--- EXERCISE DIRECTIONS ---
The answer is every line of the records that holds the word "poster", copied in full.

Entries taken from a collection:
──────

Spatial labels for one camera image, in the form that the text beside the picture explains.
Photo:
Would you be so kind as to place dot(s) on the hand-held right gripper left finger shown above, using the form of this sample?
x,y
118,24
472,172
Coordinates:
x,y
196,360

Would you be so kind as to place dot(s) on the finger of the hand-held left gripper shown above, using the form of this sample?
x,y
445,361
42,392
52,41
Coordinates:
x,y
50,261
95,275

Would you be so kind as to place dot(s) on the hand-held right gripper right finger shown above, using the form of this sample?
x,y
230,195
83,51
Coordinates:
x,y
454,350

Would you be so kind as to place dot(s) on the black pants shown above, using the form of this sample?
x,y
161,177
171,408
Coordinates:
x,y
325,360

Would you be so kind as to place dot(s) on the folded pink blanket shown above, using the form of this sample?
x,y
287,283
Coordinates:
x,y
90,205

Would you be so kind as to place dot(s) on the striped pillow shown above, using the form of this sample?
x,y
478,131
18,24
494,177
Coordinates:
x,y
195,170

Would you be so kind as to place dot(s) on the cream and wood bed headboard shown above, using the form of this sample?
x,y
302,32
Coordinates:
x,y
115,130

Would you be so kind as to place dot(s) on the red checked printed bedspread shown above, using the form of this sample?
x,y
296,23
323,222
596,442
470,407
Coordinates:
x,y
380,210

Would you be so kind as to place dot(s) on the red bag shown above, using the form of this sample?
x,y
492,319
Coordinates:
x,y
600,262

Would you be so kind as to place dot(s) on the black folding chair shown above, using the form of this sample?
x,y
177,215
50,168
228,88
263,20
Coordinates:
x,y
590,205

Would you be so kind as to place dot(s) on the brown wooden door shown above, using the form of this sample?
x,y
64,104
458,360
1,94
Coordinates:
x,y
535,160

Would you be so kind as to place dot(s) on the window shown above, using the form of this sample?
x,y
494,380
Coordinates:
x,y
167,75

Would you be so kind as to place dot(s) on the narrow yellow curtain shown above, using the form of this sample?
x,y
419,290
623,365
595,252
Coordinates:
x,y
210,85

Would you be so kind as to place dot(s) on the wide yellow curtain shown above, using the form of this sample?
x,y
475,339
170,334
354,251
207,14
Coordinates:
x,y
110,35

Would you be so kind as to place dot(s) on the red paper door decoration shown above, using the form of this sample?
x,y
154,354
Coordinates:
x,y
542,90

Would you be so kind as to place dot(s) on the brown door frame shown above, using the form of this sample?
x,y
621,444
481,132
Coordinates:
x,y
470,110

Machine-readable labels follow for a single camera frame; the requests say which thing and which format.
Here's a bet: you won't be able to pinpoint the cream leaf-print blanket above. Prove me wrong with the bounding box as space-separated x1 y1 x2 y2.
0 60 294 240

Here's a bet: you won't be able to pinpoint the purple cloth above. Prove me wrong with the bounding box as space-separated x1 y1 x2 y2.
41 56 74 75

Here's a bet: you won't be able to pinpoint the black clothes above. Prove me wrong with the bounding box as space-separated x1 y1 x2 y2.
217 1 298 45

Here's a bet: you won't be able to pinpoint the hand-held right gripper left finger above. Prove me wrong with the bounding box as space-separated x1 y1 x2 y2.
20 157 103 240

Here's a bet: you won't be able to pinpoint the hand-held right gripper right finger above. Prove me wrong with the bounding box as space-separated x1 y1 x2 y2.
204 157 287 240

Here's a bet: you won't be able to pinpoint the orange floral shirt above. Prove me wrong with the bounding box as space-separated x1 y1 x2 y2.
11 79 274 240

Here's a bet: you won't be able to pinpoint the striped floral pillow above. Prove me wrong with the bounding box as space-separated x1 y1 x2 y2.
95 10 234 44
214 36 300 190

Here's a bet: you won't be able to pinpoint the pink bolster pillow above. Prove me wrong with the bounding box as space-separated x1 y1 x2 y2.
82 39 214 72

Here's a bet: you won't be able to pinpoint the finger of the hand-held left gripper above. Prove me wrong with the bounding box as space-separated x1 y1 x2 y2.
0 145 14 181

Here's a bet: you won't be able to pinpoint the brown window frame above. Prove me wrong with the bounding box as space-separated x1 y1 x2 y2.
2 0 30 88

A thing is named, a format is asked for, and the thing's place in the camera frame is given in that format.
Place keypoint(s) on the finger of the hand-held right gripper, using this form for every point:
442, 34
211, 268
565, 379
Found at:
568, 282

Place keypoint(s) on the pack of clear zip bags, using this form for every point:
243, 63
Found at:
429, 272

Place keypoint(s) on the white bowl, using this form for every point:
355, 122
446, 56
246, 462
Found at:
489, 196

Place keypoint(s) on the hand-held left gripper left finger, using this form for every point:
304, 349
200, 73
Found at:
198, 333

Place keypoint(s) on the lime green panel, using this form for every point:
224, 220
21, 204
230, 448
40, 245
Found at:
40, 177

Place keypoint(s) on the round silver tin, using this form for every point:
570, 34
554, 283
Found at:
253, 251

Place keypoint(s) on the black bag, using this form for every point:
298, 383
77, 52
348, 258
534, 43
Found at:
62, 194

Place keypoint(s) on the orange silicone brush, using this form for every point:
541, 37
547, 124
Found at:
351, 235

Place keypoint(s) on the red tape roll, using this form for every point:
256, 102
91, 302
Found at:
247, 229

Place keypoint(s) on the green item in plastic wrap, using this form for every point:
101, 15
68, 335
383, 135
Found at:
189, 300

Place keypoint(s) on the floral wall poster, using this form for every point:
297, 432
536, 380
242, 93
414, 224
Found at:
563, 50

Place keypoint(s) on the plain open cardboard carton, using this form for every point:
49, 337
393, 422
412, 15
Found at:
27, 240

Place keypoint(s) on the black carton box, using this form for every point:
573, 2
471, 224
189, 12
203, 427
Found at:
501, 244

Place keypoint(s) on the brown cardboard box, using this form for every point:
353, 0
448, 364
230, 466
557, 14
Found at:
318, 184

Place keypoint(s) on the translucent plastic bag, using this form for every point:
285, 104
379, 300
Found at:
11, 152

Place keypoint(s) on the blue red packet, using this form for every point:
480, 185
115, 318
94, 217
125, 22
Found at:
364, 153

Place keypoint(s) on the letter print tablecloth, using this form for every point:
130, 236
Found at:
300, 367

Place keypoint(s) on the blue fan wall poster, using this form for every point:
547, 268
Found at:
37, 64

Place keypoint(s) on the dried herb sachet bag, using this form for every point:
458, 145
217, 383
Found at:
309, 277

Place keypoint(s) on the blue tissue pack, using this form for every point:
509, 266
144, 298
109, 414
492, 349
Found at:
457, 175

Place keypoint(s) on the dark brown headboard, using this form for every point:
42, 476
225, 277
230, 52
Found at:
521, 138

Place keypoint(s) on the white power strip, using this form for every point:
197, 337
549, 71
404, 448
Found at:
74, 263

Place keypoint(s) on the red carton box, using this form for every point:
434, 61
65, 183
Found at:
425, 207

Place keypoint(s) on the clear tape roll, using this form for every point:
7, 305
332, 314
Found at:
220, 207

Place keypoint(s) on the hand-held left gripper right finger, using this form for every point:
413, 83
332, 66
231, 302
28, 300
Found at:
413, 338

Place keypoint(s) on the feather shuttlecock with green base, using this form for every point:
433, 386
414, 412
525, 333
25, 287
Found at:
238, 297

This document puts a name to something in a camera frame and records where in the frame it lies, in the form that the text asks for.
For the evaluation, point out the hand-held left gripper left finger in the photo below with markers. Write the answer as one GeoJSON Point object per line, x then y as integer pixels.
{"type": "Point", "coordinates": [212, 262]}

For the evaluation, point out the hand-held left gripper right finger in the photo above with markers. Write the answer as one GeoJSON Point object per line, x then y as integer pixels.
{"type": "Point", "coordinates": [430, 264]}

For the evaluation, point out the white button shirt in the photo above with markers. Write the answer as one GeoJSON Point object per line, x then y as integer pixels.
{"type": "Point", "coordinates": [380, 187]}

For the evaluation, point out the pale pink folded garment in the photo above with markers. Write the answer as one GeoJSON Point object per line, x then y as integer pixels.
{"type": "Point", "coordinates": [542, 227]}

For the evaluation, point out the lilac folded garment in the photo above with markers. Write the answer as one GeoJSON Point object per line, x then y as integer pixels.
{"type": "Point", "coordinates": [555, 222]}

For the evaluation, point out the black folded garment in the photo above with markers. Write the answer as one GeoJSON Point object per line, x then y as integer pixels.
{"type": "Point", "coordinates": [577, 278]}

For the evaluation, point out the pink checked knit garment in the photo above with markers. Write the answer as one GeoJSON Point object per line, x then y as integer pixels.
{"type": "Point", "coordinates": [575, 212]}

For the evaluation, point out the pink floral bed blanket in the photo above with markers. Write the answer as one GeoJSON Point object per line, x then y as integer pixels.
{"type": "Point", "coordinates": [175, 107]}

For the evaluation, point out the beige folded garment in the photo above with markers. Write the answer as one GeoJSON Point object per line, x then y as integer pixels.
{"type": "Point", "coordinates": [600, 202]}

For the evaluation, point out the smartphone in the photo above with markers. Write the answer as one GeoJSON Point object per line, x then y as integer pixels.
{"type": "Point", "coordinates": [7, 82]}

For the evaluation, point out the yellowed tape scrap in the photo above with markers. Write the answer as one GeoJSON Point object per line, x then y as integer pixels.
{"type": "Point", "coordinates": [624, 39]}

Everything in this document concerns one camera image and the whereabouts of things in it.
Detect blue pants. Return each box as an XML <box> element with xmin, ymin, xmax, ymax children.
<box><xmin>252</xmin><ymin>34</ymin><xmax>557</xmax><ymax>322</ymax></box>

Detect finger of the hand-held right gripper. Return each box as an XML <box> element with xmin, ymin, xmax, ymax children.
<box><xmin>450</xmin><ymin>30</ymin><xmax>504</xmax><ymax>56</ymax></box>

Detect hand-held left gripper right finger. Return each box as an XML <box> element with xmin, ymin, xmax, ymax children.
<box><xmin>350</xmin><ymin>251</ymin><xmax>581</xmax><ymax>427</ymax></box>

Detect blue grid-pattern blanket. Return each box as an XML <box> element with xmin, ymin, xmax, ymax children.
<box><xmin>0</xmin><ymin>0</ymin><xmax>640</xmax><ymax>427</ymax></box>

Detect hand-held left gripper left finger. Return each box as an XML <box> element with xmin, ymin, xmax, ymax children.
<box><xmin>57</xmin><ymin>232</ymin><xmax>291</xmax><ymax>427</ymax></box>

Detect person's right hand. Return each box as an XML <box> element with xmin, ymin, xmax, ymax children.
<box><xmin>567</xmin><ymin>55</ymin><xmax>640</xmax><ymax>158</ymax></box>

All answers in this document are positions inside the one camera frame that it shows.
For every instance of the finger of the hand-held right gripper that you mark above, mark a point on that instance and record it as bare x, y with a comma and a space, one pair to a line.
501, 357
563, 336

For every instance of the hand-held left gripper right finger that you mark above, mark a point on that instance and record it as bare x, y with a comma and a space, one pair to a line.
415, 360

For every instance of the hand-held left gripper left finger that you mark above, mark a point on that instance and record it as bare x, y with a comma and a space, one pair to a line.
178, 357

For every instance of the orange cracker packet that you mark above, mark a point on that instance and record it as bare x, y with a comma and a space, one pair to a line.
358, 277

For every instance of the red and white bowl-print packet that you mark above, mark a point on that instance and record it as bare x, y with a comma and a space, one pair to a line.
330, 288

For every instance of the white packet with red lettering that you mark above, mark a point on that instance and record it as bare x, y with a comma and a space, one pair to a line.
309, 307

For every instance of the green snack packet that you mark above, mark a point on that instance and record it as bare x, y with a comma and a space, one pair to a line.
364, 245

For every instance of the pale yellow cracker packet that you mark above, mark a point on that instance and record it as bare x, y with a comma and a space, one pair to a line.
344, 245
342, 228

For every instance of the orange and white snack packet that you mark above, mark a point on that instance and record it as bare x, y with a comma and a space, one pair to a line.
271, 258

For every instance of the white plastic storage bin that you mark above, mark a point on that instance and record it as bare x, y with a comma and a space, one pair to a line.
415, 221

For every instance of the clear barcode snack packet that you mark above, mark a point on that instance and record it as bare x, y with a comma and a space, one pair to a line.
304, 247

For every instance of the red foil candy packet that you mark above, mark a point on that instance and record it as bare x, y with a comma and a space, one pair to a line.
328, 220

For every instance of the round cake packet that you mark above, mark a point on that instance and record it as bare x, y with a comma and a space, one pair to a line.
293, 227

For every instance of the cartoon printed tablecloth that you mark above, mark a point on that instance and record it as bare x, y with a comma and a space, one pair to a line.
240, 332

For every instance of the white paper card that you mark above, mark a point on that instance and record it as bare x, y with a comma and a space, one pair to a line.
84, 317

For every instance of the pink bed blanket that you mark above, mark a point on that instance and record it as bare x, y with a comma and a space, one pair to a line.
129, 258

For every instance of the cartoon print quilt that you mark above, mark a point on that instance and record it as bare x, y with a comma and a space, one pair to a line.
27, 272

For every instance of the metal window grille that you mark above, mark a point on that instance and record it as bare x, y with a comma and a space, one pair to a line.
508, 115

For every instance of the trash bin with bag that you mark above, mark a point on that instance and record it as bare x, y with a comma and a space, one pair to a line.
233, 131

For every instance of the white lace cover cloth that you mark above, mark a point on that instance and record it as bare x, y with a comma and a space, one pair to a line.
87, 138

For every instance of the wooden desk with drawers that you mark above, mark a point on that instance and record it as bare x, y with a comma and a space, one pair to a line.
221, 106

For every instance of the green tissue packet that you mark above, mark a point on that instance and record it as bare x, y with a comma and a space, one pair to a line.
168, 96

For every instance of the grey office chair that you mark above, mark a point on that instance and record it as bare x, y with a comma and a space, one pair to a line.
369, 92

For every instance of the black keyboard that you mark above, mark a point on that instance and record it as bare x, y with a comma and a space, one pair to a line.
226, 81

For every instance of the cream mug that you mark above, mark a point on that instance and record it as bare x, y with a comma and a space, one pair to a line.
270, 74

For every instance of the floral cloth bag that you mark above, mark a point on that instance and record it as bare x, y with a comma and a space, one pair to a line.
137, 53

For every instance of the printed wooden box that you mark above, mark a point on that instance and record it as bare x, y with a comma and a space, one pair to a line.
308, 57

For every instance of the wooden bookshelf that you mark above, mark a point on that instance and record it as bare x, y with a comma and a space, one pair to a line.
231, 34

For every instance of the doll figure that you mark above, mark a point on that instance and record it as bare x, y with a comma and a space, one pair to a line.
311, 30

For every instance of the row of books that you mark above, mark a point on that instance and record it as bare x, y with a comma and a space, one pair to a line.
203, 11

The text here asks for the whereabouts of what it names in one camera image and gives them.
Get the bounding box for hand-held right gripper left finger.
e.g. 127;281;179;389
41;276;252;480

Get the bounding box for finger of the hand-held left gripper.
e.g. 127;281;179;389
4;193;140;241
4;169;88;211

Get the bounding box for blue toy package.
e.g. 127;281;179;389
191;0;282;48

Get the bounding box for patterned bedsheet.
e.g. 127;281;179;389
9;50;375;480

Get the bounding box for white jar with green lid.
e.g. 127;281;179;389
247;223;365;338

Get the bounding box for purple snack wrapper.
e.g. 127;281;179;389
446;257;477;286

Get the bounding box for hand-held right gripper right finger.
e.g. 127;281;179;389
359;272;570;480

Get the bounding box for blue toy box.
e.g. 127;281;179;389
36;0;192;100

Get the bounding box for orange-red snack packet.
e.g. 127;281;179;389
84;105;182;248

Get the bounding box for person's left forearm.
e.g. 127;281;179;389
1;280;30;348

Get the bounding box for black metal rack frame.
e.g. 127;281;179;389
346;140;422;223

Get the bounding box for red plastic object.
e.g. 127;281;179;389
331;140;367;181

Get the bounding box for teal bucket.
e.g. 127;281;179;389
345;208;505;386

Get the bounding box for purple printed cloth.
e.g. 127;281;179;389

──────

--- ANSWER ---
Place keypoint(s) on the floral wall poster, using this form for every point:
Place keypoint(s) on the blue fan wall poster, using this form for every point:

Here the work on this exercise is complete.